Je suis convaincu que l’AI exerçait ses fonctions légitimes tout au long de la série d’événements au bout de laquelle il a porté le plaignant au sol. Bien que l’on puisse douter que l’AI avait des raisons d’arrêter le plaignant à ce moment-là, on peut soutenir qu’il y avait des motifs de détention aux fins d’enquête fondés sur des éléments de preuve amenant les agents à soupçonner raisonnablement que le plaignant avait été impliqué dans des activités criminelles : R c. Mann, [2004] 3 RCS 59. Ces éléments de preuve comprenaient l’appel à la police par l’intermédiaire du 9-1-1 concernant des personnes tentant d’entrer par effraction dans des appartements, le fait que le plaignant a été trouvé en train de flâner dans la cage d’escalier avec une autre personne, et sa fuite immédiate lorsque l’AI s’est approché de lui.

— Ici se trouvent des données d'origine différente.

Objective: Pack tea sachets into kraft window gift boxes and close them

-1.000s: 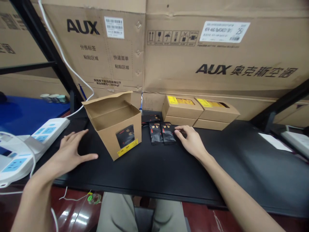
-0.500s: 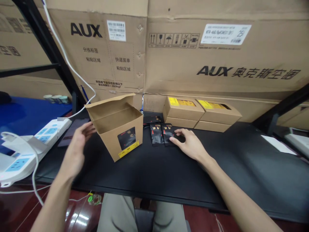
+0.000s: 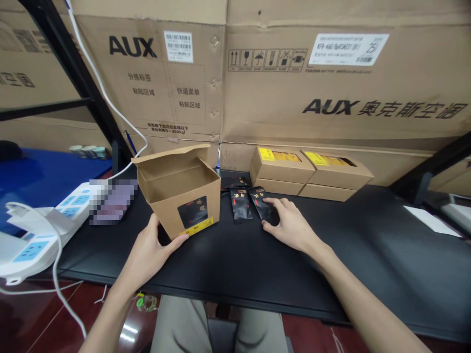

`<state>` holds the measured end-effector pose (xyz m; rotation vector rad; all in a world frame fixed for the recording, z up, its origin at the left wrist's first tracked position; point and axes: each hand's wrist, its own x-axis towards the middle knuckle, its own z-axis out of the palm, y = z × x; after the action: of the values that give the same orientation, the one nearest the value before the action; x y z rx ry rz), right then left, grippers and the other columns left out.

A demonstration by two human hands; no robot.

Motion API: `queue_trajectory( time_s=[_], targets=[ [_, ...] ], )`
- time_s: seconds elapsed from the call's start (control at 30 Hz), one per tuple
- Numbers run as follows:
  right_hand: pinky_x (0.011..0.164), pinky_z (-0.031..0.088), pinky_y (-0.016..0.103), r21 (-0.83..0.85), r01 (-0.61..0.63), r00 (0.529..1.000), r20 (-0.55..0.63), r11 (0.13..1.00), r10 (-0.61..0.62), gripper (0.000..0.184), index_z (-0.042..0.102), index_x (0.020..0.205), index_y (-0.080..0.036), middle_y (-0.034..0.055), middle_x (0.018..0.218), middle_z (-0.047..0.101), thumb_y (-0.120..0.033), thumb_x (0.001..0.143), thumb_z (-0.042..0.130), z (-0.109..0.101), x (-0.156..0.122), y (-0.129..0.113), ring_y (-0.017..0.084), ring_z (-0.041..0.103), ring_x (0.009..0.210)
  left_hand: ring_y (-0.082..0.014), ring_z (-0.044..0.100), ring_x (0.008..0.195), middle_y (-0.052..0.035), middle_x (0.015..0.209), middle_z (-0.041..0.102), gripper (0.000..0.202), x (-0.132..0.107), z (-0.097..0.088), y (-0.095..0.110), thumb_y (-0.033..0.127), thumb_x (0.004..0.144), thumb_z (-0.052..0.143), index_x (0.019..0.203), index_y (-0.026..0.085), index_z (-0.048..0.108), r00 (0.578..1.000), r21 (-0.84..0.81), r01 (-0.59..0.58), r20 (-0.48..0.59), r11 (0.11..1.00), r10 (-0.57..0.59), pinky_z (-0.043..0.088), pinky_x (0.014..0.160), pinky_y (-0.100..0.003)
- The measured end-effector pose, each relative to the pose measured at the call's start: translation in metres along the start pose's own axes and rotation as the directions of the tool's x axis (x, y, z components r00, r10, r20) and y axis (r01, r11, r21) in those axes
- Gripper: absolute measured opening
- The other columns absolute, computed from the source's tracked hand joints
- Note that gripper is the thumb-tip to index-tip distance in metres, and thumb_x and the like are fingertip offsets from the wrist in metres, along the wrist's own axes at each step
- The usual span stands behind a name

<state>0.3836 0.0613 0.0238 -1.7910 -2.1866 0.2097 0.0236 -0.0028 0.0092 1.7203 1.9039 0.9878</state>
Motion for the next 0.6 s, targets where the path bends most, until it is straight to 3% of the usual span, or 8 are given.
queue_trajectory(
  time_s=[0.13,0.27,0.33,0.47,0.6],
  targets=[
    [0.114,0.049,0.046,0.068,-0.052,0.999,0.005,0.996,0.052,0.064,0.058,0.147,-0.014,0.0156,0.132,0.06,-0.024,0.084,0.064,-0.002,0.0,0.007,0.031,0.061,0.126,-0.0389,0.074,0.122,-0.0139,0.131,0.078,0.066,-0.003,0.001,-0.003,0.063,0.079,0.072,0.129,0.023,0.056,1.0,0.008,-0.023,-0.004,1.0,0.023,0.062,0.092,-0.046],
    [0.109,0.053,0.043,0.168,-0.062,0.993,-0.086,0.984,0.078,0.055,0.063,0.139,-0.015,0.0155,0.131,0.06,-0.019,0.084,0.06,-0.001,0.004,0.016,0.027,0.067,0.118,-0.0375,0.074,0.122,-0.0136,0.131,0.078,0.065,-0.004,-0.001,-0.002,0.061,0.081,0.072,0.13,0.022,0.056,0.999,0.002,-0.035,-0.004,0.999,0.035,0.062,0.096,-0.045],
    [0.105,0.055,0.042,0.232,-0.07,0.984,-0.144,0.97,0.106,0.052,0.065,0.134,-0.013,0.0157,0.126,0.063,-0.02,0.083,0.063,-0.001,0.007,0.019,0.026,0.068,0.113,-0.037,0.075,0.118,-0.0136,0.13,0.078,0.065,-0.004,-0.001,-0.002,0.061,0.081,0.073,0.13,0.022,0.056,0.999,0.001,-0.035,0.0,0.999,0.035,0.062,0.094,-0.045],
    [0.086,0.06,0.039,0.355,-0.172,0.956,-0.164,0.919,0.242,0.056,0.067,0.132,-0.012,0.0147,0.117,0.07,-0.024,0.077,0.072,-0.004,0.011,0.021,0.02,0.069,0.083,-0.0364,0.076,0.117,-0.0132,0.13,0.078,0.064,-0.004,-0.001,-0.004,0.061,0.082,0.073,0.131,0.022,0.056,0.999,0.012,-0.045,-0.001,0.999,0.045,0.062,0.095,-0.045],
    [0.078,0.057,0.034,0.376,-0.185,0.95,-0.167,0.908,0.262,0.038,0.075,0.113,-0.017,0.0071,0.091,0.076,-0.029,0.077,0.072,-0.011,0.01,0.02,0.018,0.067,0.072,-0.0364,0.076,0.116,-0.0131,0.13,0.078,0.063,-0.004,0.0,-0.004,0.061,0.083,0.073,0.131,0.023,0.057,0.998,0.023,-0.055,-0.009,0.998,0.055,0.062,0.093,-0.045]
  ],
)
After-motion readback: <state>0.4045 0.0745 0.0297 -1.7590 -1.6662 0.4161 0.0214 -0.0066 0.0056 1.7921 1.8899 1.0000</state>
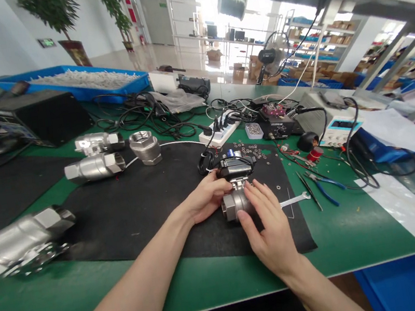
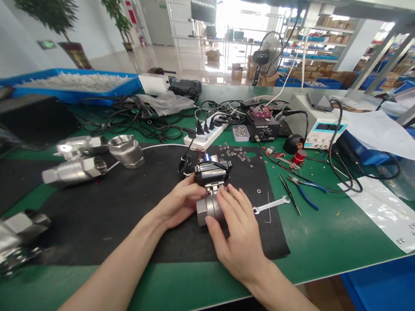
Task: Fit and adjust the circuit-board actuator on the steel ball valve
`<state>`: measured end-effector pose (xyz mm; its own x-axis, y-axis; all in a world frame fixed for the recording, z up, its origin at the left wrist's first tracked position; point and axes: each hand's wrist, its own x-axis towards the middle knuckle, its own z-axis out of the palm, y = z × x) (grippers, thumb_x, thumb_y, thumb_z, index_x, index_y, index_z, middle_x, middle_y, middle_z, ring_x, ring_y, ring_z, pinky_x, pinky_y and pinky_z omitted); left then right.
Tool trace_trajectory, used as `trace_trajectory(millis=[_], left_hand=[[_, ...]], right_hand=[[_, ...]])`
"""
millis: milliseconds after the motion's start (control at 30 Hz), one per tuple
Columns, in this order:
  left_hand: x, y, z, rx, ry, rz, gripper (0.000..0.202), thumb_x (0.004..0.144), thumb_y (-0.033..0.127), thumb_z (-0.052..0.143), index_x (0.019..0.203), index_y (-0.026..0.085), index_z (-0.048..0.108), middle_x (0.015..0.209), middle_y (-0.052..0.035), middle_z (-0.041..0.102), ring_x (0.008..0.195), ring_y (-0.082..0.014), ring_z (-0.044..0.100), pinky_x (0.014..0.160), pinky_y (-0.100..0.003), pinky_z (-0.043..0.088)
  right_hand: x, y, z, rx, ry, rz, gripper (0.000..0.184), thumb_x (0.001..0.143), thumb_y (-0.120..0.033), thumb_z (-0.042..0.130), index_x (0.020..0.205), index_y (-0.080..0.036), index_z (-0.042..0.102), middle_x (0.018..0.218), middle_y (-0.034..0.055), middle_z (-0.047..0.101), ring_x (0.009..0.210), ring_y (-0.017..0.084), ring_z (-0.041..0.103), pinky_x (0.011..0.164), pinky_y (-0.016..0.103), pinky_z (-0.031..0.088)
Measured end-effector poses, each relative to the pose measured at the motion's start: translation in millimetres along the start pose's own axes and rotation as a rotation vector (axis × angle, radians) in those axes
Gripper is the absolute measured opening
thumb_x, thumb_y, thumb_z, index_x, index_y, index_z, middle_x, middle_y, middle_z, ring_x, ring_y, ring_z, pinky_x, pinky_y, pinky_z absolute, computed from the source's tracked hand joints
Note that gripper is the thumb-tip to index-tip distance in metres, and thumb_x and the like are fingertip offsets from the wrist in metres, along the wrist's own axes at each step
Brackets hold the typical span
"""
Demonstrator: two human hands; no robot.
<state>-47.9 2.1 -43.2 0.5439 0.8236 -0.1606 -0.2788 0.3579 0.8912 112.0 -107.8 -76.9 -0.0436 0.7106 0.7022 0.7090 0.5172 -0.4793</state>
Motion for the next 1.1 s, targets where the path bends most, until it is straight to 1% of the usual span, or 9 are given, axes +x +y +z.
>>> trace_trajectory(millis=[100,133,233,400,533,633,767,967,1100], left_hand=[[-0.2,0.0,0.1,0.004,0.001,0.010,0.060,0.071,0.018,0.081,0.127,0.018,0.060,0.106,-0.0063,0.069,0.093,-0.0150,0.065,0.080,-0.025,0.050],[-0.3,0.1,-0.1,0.005,0.001,0.009,0.060,0.070,0.017,0.080,0.126,0.018,0.060,0.105,-0.0056,0.069,0.091,-0.0142,0.064,0.080,-0.025,0.050],[-0.5,0.4,-1.0,0.004,-0.001,-0.004,0.054,0.071,0.013,0.075,0.124,0.018,0.061,0.092,-0.0011,0.067,0.075,-0.0082,0.057,0.071,-0.021,0.045],[-0.6,0.2,-1.4,0.012,0.014,0.007,0.060,0.070,0.015,0.079,0.126,0.019,0.059,0.106,-0.0044,0.068,0.086,-0.0119,0.062,0.075,-0.023,0.048],[-0.2,-0.7,-2.2,0.011,0.014,-0.005,0.054,0.071,0.013,0.074,0.123,0.018,0.060,0.095,-0.0016,0.066,0.073,-0.0072,0.055,0.070,-0.021,0.045],[-0.1,-0.5,-2.3,0.010,0.017,0.002,0.056,0.073,0.016,0.077,0.125,0.019,0.059,0.096,-0.0011,0.065,0.074,-0.0064,0.054,0.070,-0.020,0.045],[-0.7,0.4,-1.5,0.007,0.004,-0.006,0.052,0.070,0.011,0.072,0.121,0.017,0.061,0.089,0.0001,0.063,0.070,-0.0064,0.053,0.066,-0.019,0.043],[-0.2,-0.3,-0.8,0.012,0.019,-0.002,0.054,0.074,0.019,0.079,0.124,0.020,0.059,0.099,-0.0027,0.068,0.082,-0.0106,0.061,0.075,-0.022,0.048],[-1.1,0.3,-1.8,0.016,-0.002,0.006,0.060,0.070,0.011,0.075,0.127,0.019,0.060,0.097,-0.0032,0.069,0.080,-0.0105,0.061,0.071,-0.021,0.046]], right_hand=[[0.2,0.1,0.3,0.003,0.013,0.011,0.053,0.100,-0.022,0.062,0.151,-0.017,0.051,0.154,0.0132,0.055,0.150,0.032,0.042,0.123,0.062,0.038],[0.6,0.3,0.5,0.006,0.016,0.015,0.052,0.100,-0.023,0.062,0.151,-0.017,0.051,0.153,0.0132,0.055,0.149,0.032,0.043,0.122,0.062,0.039],[2.2,1.0,1.4,0.020,0.029,0.022,0.050,0.100,-0.022,0.061,0.149,-0.019,0.053,0.151,0.0128,0.058,0.148,0.032,0.045,0.121,0.062,0.040],[2.7,2.1,2.6,0.021,0.028,0.036,0.049,0.101,-0.023,0.061,0.149,-0.018,0.053,0.151,0.0137,0.057,0.147,0.032,0.046,0.120,0.062,0.042],[2.1,1.4,1.5,0.022,0.026,0.046,0.048,0.101,-0.023,0.060,0.148,-0.018,0.054,0.151,0.0136,0.057,0.147,0.031,0.046,0.120,0.061,0.042],[2.4,1.1,0.8,0.037,0.023,0.051,0.047,0.100,-0.023,0.061,0.147,-0.018,0.055,0.150,0.0128,0.058,0.147,0.031,0.046,0.121,0.059,0.042],[3.1,1.7,0.7,0.062,0.047,0.081,0.045,0.101,-0.022,0.060,0.145,-0.019,0.056,0.147,0.0123,0.060,0.144,0.030,0.048,0.118,0.058,0.044],[4.5,2.4,0.6,0.095,0.060,0.115,0.043,0.101,-0.023,0.059,0.144,-0.021,0.057,0.143,0.0113,0.062,0.139,0.029,0.051,0.116,0.054,0.046],[4.2,4.9,1.1,0.105,0.096,0.162,0.037,0.102,-0.023,0.059,0.139,-0.022,0.059,0.139,0.0103,0.063,0.134,0.026,0.054,0.114,0.050,0.046]])
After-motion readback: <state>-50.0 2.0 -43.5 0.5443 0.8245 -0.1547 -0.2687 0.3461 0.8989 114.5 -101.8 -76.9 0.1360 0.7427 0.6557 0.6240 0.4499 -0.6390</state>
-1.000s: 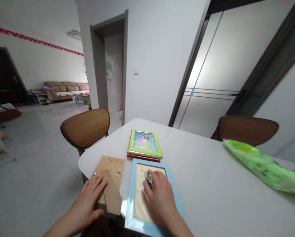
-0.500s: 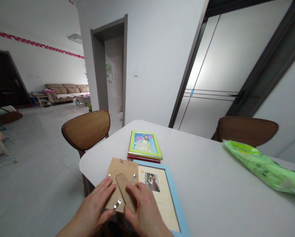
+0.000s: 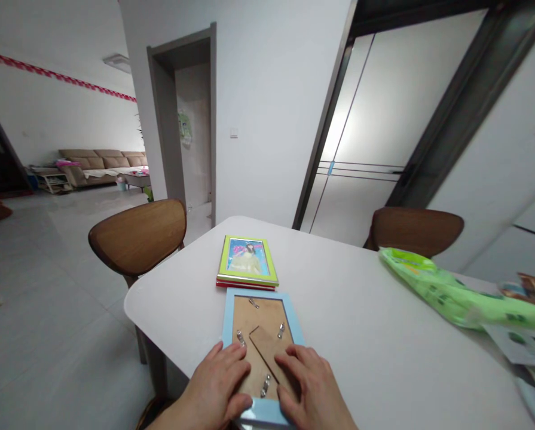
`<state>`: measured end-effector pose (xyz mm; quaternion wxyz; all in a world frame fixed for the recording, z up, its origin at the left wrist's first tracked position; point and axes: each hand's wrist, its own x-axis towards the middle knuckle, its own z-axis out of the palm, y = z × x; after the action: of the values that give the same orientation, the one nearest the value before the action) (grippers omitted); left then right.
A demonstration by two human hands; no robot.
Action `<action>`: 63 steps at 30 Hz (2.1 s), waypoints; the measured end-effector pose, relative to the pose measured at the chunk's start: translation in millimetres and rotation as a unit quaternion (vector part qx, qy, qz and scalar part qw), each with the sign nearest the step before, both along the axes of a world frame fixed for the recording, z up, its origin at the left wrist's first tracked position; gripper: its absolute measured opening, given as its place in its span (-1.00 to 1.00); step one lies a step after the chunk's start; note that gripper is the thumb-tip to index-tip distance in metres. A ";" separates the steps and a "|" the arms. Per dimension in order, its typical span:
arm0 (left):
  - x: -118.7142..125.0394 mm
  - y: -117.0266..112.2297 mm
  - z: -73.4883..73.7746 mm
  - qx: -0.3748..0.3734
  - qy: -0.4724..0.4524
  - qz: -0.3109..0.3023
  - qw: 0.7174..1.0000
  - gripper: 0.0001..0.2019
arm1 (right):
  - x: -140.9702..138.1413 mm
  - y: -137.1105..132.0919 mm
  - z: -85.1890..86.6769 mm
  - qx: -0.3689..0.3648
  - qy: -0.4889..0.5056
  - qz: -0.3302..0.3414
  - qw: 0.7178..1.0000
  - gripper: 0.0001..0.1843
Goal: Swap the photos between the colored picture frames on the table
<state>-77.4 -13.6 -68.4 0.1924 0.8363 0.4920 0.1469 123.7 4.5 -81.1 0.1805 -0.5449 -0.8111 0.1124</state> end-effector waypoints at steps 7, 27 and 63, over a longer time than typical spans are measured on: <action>-16.2 -4.5 3.7 -0.019 -0.002 -0.009 1.000 -0.53 | -4.3 23.5 -4.2 0.068 -0.001 0.004 0.998 -0.67; -29.0 -2.1 -11.8 0.000 -0.008 -0.022 1.000 -0.57 | -12.3 11.6 -1.4 0.126 -0.052 0.080 0.987 -0.66; -38.2 -3.1 -17.7 0.014 -0.057 -0.034 0.998 -0.62 | -73.1 50.6 14.5 0.026 -0.027 0.067 0.997 -0.73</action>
<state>-115.7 -16.7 -86.1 0.2129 0.8457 0.4489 0.1947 50.6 55.1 -66.6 0.1653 -0.4869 -0.8531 0.0883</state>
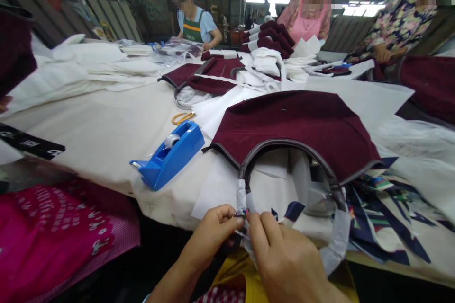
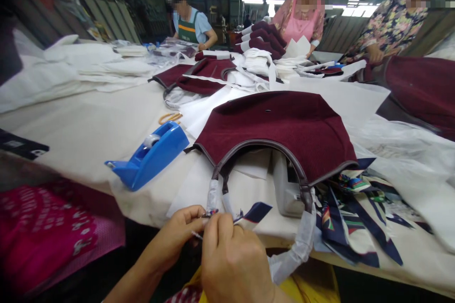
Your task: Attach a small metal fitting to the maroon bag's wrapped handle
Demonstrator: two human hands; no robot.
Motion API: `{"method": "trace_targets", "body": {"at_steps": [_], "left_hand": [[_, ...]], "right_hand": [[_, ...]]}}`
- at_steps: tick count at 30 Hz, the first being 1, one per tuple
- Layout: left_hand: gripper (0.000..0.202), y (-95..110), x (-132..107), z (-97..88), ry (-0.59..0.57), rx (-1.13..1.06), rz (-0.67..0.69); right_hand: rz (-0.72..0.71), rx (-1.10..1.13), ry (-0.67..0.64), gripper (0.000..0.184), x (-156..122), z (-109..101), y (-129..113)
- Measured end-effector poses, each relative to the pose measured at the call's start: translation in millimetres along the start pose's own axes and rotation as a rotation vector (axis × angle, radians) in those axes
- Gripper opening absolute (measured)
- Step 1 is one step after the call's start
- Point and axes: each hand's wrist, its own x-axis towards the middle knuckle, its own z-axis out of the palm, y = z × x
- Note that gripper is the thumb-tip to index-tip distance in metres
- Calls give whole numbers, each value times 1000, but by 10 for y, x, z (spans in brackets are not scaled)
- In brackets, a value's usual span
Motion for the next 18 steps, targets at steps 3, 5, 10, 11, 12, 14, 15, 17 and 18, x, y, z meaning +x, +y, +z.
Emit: {"method": "trace_targets", "body": {"at_steps": [3,5,10,11,12,14,15,17,18], "left_hand": [[8,-19,-34,-52,-99,-155,-45],[6,-28,-25,-88,-136,-233,-57],[16,-28,71,-245,-254,-216,-58],[18,-20,87,-285,-281,-179,-60],[19,-8,99,-323,-302,-137,-63],[22,20,107,-381,-318,-64,-78],[23,34,105,-399,-314,-46,-86],[24,54,97,-412,-306,-52,-101],[24,57,91,-411,-307,-67,-105]], "right_hand": [[-93,101,17,29,-147,91,-99],[-128,192,7,32,-233,147,-145],[-149,301,-55,31,-347,169,-183],[-135,323,-77,31,-356,160,-179],[-115,343,-97,32,-362,152,-175],[-70,381,-141,34,-366,144,-179],[-47,399,-166,36,-365,146,-189],[-10,450,-216,38,-354,156,-225],[20,487,-227,37,-343,161,-245]]}}
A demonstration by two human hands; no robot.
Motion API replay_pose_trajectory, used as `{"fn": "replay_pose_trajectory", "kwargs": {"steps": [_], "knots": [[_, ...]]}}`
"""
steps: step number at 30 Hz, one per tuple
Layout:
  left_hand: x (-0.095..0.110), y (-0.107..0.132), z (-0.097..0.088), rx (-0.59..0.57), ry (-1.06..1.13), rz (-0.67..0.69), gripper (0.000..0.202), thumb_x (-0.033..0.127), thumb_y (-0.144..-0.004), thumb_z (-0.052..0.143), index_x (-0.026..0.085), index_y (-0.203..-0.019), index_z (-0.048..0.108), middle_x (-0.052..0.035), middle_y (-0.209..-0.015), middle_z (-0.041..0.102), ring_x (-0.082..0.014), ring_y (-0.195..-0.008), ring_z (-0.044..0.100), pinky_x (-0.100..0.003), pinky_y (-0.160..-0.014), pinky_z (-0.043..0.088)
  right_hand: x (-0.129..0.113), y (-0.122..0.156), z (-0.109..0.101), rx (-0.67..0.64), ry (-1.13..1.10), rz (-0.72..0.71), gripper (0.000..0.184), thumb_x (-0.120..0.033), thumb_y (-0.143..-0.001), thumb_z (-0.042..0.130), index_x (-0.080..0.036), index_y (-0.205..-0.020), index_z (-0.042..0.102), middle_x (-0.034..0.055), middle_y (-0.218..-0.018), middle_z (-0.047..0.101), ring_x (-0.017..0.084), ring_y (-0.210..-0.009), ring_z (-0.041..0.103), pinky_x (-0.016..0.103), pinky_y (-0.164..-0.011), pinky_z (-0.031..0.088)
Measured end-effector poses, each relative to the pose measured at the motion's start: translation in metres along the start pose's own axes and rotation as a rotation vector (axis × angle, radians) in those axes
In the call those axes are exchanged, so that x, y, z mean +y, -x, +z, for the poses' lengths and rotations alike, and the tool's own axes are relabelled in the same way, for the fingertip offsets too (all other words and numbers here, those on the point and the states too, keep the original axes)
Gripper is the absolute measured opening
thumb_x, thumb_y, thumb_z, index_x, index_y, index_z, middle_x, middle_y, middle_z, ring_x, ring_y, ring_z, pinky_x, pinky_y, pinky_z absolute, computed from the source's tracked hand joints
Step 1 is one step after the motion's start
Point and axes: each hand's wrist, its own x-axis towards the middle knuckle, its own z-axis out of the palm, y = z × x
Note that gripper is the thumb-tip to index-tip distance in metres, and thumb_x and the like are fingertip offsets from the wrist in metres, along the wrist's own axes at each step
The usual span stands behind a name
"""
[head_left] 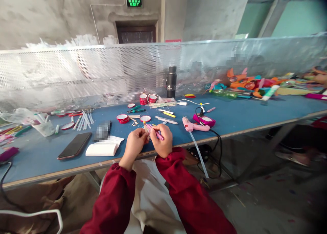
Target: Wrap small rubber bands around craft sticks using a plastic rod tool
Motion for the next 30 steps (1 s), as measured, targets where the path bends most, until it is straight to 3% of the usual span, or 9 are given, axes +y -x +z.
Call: {"fn": "replay_pose_trajectory", "kwargs": {"steps": [30], "knots": [[0.0009,0.0005,-0.0003,0.003,0.001,-0.004,0.028,0.04,-0.089,0.064,0.022,-0.07,0.058,0.0014,-0.06,0.063,-0.0154,-0.057,0.056,-0.026,-0.058,0.04,-0.0012,0.0002,-0.0007,0.009,-0.024,0.004,0.01,-0.024,-0.094,0.06,-0.026,-0.085,0.06,0.0025,-0.08,0.07,0.021,-0.079,0.066,0.035,-0.076,0.052]]}}
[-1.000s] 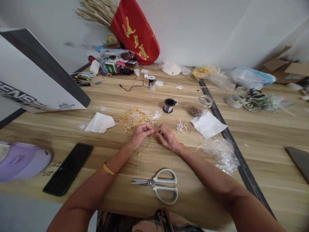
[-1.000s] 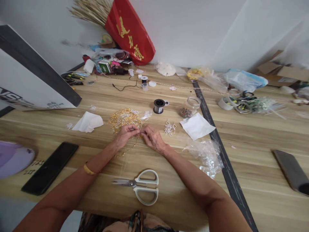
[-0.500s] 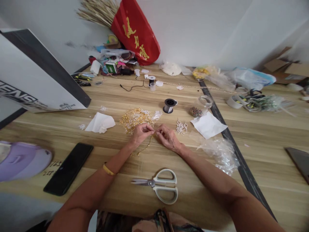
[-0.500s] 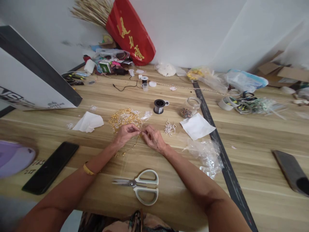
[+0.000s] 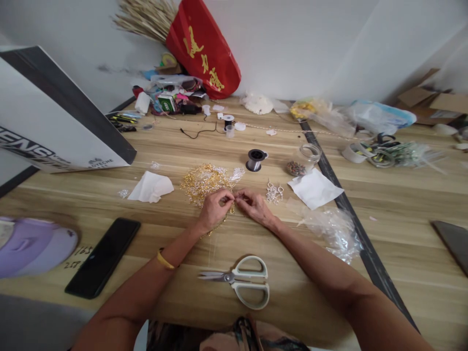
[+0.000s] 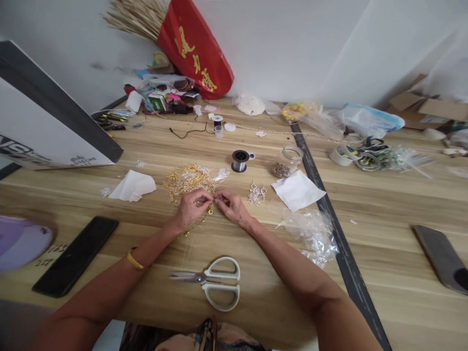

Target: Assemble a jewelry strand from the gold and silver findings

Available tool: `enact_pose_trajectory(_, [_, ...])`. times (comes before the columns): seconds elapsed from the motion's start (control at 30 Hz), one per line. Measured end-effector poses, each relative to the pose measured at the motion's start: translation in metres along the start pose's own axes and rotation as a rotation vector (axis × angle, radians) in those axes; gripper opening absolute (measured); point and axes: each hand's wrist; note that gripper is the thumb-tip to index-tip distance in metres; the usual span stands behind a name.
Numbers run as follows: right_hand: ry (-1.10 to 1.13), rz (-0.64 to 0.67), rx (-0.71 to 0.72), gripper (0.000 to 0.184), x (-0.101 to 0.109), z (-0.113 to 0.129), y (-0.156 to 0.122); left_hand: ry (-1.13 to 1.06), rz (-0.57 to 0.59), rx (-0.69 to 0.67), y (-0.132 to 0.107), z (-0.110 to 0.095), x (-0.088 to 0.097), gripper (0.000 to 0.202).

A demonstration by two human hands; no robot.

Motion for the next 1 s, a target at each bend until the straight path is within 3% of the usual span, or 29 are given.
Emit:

Je suis également convaincu que la force utilisée par l’AI pour mettre le plaignant sous garde, soit le fait de le porter au sol, était légitime. Le fait que le plaignant a décidé de fuir la police signifiait qu’une forme d’interdiction physique serait nécessaire. Cela signifiait également que le plaignant était susceptible de résister à son arrestation. Il était logique de porter le plaignant au sol dans ces circonstances, car cela mettait immédiatement fin à la fuite de ce dernier tout en permettant à l’agent de mieux gérer toute résistance persistante de sa part.
Par conséquent, bien que je reconnaisse que le plaignant a subi sa fracture à l’épaule lorsqu’il a été plaqué au sol par l’AI, il n’y a pas de motifs raisonnables de conclure que la blessure a été causée par un acte illégal commis par l’AI. Ainsi, il n’y a aucun motif de porter des accusations criminelles dans cette affaire. Le dossier est clos.
Date : 22 mai 2025
Approuvé par voie électronique par
Joseph Martino
Directeur
Unité des enquêtes spéciales
Notes
- 1) Sauf en cas d’indication contraire, les renseignements contenus dans cette section correspondent à ceux reçus par l’UES au moment où elle a été notifiée et ne correspondent pas nécessairement aux conclusions de l’UES à l’issue de son enquête. [Retour au texte]
- 2) Les enregistrements en question contiennent des renseignements personnels de nature délicate et ne sont donc pas divulgués, aux termes du paragraphe 34(2) de la Loi de 2019 sur l’Unité des enquêtes spéciales. Les parties importantes de ces enregistrements sont résumées ci‑dessous. [Retour au texte]
Note:
La version originale anglaise signée du rapport fait autorité. En cas de divergence entre cette version et les versions anglaise ou française en ligne, la version originale anglaise signée du rapport l’emporte.